Write out the data again in full, exactly as it reads.

* Information provided:
=== Begin Enclosure ===
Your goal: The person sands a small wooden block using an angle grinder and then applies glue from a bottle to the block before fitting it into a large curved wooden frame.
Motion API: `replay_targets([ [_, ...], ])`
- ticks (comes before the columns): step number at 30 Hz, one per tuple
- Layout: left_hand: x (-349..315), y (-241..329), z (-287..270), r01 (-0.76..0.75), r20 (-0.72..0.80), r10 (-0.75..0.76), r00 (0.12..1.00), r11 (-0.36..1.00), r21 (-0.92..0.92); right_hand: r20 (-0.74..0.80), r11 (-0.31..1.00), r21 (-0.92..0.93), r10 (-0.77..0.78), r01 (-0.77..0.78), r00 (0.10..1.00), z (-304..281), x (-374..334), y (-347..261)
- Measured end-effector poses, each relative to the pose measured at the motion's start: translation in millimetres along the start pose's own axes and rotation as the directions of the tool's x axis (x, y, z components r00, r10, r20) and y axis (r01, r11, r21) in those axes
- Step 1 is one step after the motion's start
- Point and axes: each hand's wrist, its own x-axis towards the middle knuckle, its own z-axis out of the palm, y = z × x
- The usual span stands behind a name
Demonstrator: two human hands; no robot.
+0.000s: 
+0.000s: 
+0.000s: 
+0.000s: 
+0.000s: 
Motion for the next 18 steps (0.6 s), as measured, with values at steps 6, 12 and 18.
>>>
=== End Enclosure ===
* The completed task:
Your goal: The person sands a small wooden block using an angle grinder and then applies glue from a bottle to the block before fitting it into a large curved wooden frame.
Motion API: `replay_targets([ [_, ...], ])`
- ticks (comes before the columns): step number at 30 Hz, one per tuple
- Layout: left_hand: x (-349..315), y (-241..329), z (-287..270), r01 (-0.76..0.75), r20 (-0.72..0.80), r10 (-0.75..0.76), r00 (0.12..1.00), r11 (-0.36..1.00), r21 (-0.92..0.92); right_hand: r20 (-0.74..0.80), r11 (-0.31..1.00), r21 (-0.92..0.93), r10 (-0.77..0.78), r01 (-0.77..0.78), r00 (0.10..1.00), z (-304..281), x (-374..334), y (-347..261)
- Measured end-effector poses, each relative to the pose measured at the motion's start: translation in millimetres along the start pose's own axes and rotation as the directions of the tool's x axis (x, y, z components r00, r10, r20) and y axis (r01, r11, r21) in those axes
- Step 1 is one step after the motion's start
- Point and axes: each hand's wrist, its own x-axis towards the middle knuckle, its own z-axis out of the palm, y = z × x
- The usual span stands behind a name
Demonstrator: two human hands; no robot.
+0.000s: 
+0.000s: 
+0.000s: 
+0.000s: 
+0.000s: 
Motion for the next 18 steps (0.6 s), as measured, with values at steps 6, 12 and 18.
>>>

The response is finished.